The lock box amendment doesn’t say which revenue has to be placed in the STF and the most cynical could point out that lawmakers could decide that maybe the petroleum receipts tax doesn’t need to go into the STF. That would require legislation, but everyone would know what they’re up to and hopefully raise a stink.
The transportation lock box offered a small fix, but it was also a lot about “strategery,” particularly when it comes to tolls on Connecticut’s highways.
A lot of Connecticut residents don’t like the idea of tolls because it’s going to cost them a bunch of money. Those who are on the fence about tolls, however, worry the state will take their money and then use it for other things. Having a lock box might make them feel better about paying for every mile they drive to work.
The truth of the matter, however, is that tolls come with their very own lock box.
Connecticut’s transportation fund essentially acts like a slush fund: revenues go in and lawmakers and DOT decide where the money goes, but toll revenue doesn’t work that way.
In order to establish tolls on interstates, Connecticut would need to enter into a tolling agreement with the federal government because the federal government technically owns the interstates.
Part of that agreement is that toll revenue can only be spent to repair and maintain the highway on which it is collected.
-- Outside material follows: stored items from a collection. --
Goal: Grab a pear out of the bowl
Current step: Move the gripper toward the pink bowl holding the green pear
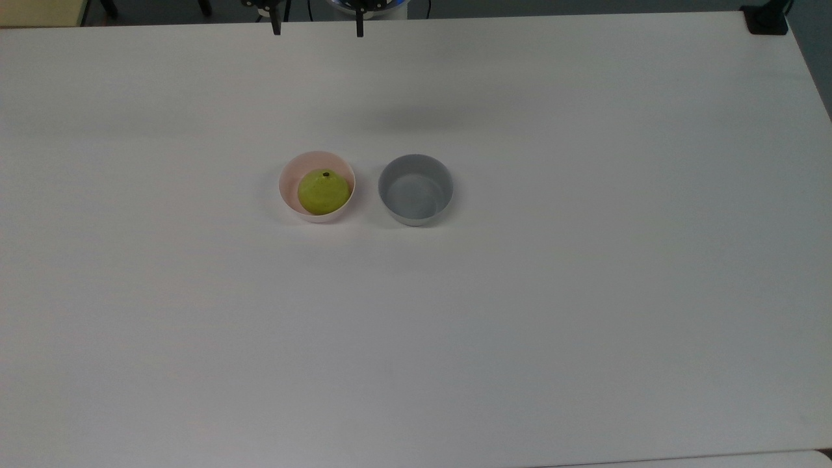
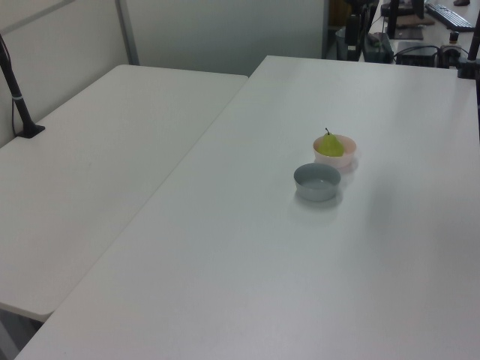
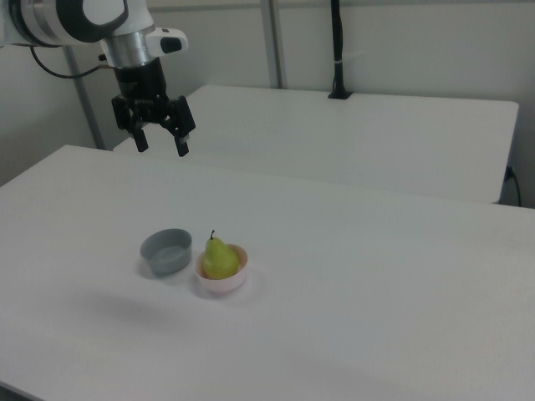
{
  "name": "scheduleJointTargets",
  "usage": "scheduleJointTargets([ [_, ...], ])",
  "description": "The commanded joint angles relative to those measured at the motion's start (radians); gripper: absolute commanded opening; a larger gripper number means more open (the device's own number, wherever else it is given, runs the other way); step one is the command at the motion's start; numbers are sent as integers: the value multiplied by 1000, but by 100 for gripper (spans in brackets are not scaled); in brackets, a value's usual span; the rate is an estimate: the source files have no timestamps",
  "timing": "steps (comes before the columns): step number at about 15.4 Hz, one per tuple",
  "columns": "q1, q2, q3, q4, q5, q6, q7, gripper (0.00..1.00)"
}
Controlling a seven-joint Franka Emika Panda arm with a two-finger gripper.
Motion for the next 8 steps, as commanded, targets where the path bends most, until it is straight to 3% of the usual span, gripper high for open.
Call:
scheduleJointTargets([
  [1,0,-22,-4,-16,-1,-24,19,100],
  [8,-14,-23,-6,-24,1,-16,19,100],
])
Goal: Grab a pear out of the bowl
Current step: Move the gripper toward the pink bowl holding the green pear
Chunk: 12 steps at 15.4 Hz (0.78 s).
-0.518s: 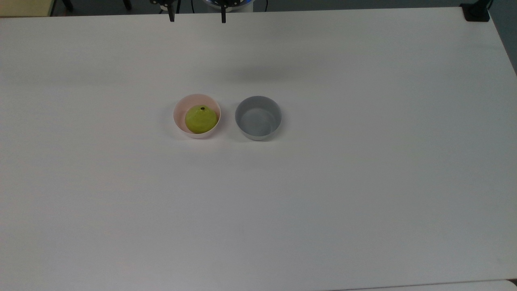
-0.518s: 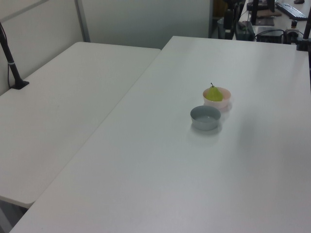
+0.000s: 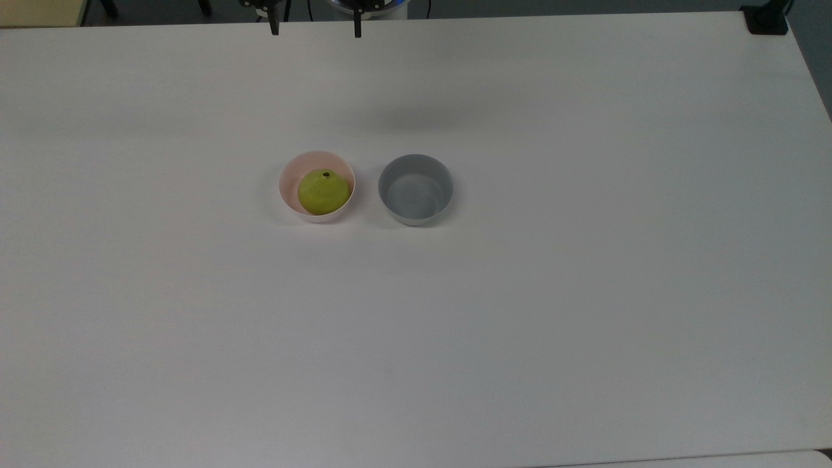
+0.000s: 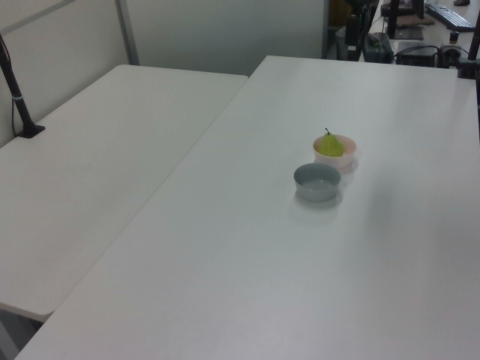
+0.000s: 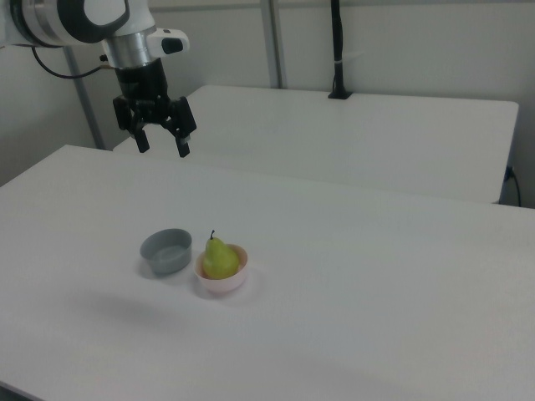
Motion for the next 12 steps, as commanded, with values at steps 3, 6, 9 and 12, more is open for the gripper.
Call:
scheduleJointTargets([
  [3,-16,-25,-5,-31,1,0,14,100],
  [6,-22,-22,-5,-48,-1,23,5,100],
  [9,-33,-20,-5,-80,-1,82,2,100],
  [12,-50,-11,-4,-113,-1,121,-1,100],
])
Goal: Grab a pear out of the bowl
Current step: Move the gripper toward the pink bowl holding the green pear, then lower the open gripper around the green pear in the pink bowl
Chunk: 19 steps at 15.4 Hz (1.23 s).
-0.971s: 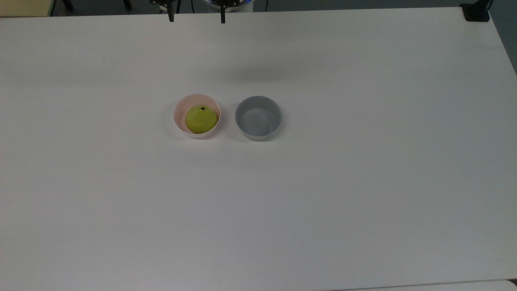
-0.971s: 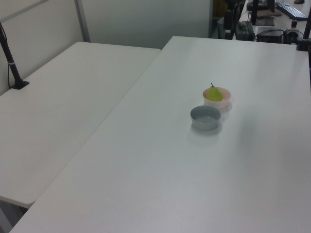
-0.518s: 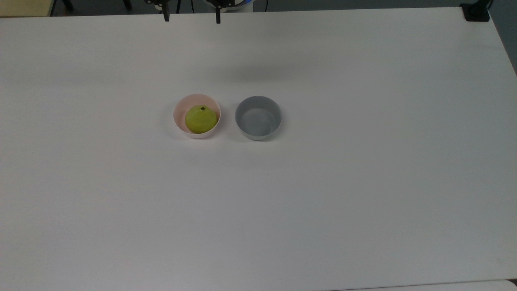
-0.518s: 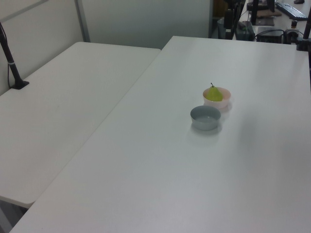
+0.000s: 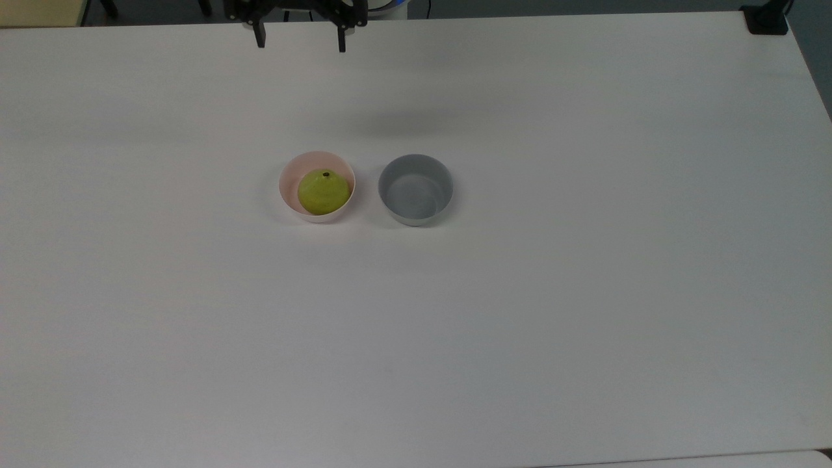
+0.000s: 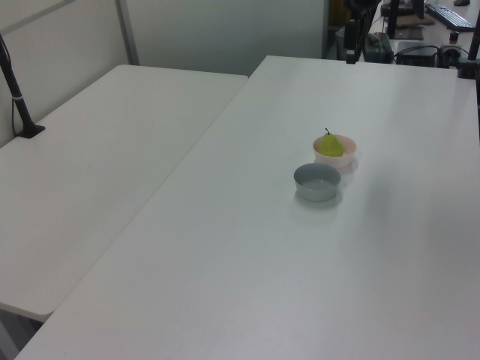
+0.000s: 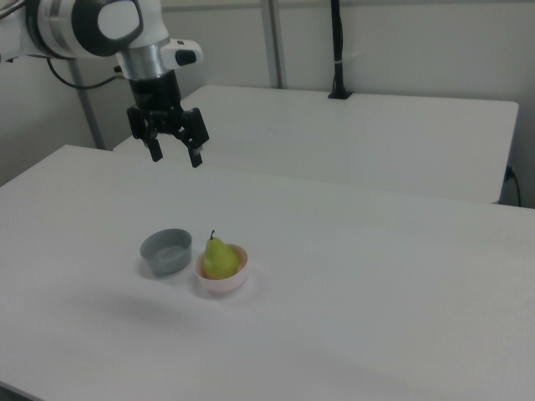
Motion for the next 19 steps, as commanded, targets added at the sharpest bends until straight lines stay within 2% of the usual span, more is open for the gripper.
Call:
scheduleJointTargets([
  [1,-15,-13,-3,-83,0,83,-2,100],
  [8,-18,6,-3,-200,-36,212,-35,100],
  [12,-12,52,-1,-211,-56,223,-59,100],
  [19,-9,137,-1,-237,-57,328,-76,100],
])
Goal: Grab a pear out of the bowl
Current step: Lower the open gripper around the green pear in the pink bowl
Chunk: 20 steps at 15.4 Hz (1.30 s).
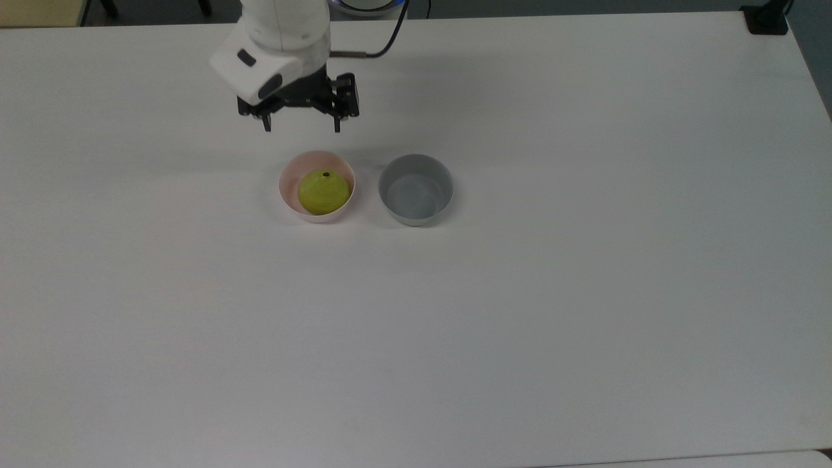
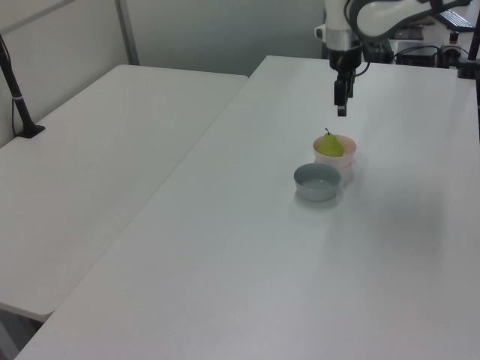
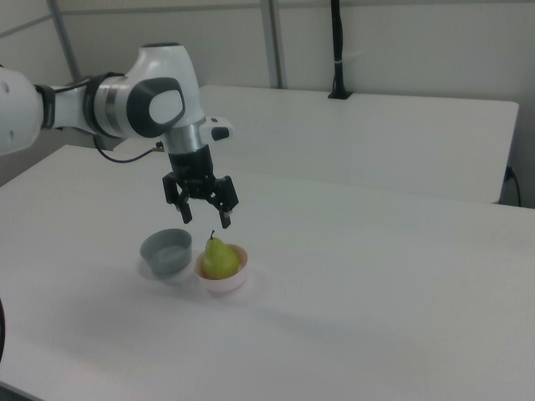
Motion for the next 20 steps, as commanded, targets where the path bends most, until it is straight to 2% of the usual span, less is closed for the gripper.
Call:
scheduleJointTargets([
  [1,9,22,-4,-48,-13,81,-22,100],
  [15,12,118,4,-62,-15,205,-19,99],
  [17,12,127,6,-62,-15,224,-22,89],
  [20,12,137,6,-62,-18,227,-22,83],
])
Connecticut couldn’t toll I-84 and use the funds for a turtle bridge in South Windsor or a new bus.
But if that makes them feel better about paying tolls, they should think again, because there are a couple caveats.
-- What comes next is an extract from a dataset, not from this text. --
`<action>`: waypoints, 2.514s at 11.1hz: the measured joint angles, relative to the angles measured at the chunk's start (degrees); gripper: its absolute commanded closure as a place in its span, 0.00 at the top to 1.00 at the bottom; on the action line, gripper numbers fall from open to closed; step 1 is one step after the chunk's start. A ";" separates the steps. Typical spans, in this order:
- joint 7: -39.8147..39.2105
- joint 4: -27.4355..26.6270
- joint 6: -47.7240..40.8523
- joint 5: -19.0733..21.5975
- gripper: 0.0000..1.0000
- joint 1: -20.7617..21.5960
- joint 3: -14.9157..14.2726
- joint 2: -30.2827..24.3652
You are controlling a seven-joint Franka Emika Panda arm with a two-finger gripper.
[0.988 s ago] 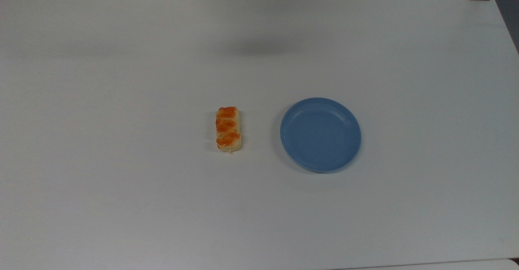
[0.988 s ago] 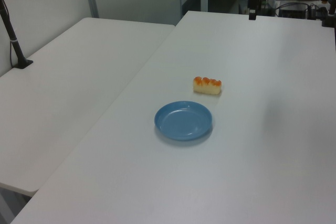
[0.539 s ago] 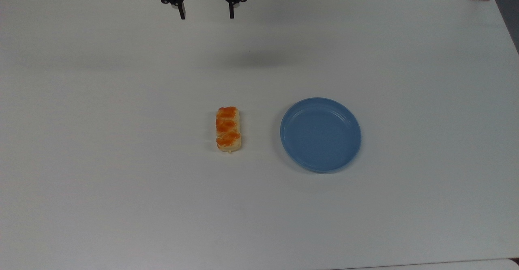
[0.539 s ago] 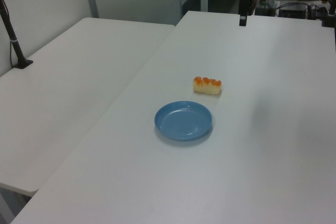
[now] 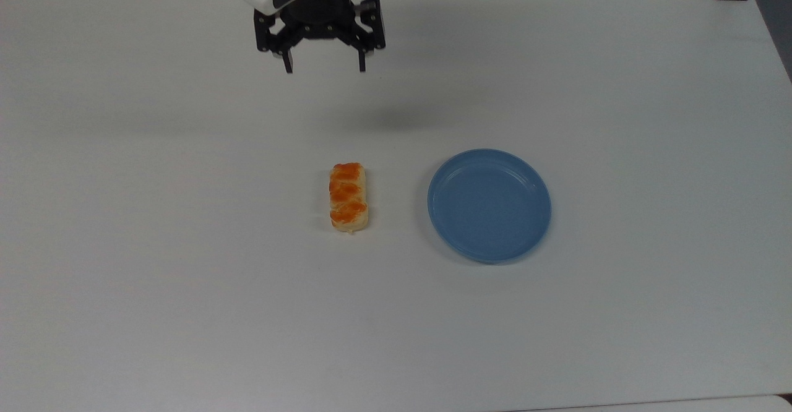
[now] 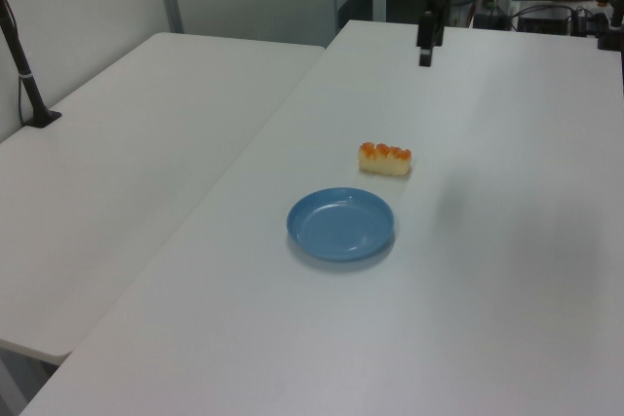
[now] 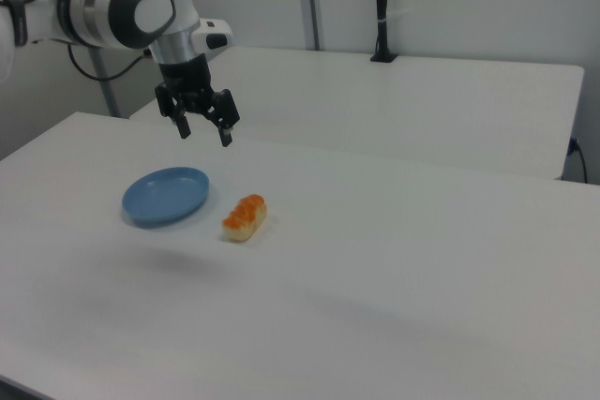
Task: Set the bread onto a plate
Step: 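Move the open gripper down over the orange-topped bread roll, then close the gripper on the bread roll, then lift the bread roll and carry it over the blue plate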
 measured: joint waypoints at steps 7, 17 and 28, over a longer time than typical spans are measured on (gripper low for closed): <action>4.44 0.30 13.18 -0.70 1.00 3.55 0.41 15.58; 0.69 0.54 17.59 -3.77 0.83 1.26 0.16 21.72; 11.40 3.42 19.95 -3.78 0.39 3.67 0.73 21.90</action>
Federal law says toll revenue can only be spent on other federally funded projects if a “public authority” certifies the highway is being “adequately maintained.”
Two of the four tolling bills presented to the legislature last year called for the state to establish a Transportation Authority, a quasi-public agency run by unelected officials who would be in charge of setting toll rates, spending toll revenue and borrowing money.
Quasi-public agencies like the CT Lottery Corp. or the Connecticut Airport Authority, bring in big money, pay out big salaries and sometimes don’t have to let the public in on their secrets. They would be able to set toll rates without lawmakers catching the political blame.
Naturally, this new Transportation Authority would need staff, offices, and DOT workers to perform repairs and maintenance of highways, and would likely be the authority to determine if the tolled highway is “adequately maintained.”
Connecticut has the highest transportation administrative costs in the nation. Neither tolls nor a lock box will change that. Instead, they will just further entrench those costs.
Money is fungible. Freed from the burden of paying for interstate repair with STF revenue, state government will have plenty funds for pet projects and zero need to reform spending.
Connecticut commuters would have to pay more, but the state government wouldn’t have to change a bit.
The transportation lock box – while a good idea – functioned more as political “strategery” designed to make the public more amenable to tolls. Toll revenue was never going to go to the Special Transportation Fund in the first place.
Instead, it would be sent to another, less accountable, government bureaucracy with a whole lot of overhead costs under the auspices of paying for highways.
Tolls may come with their own federal lock box, but that lock box will come with same, old, bureaucratic keepers — and it won’t be the public.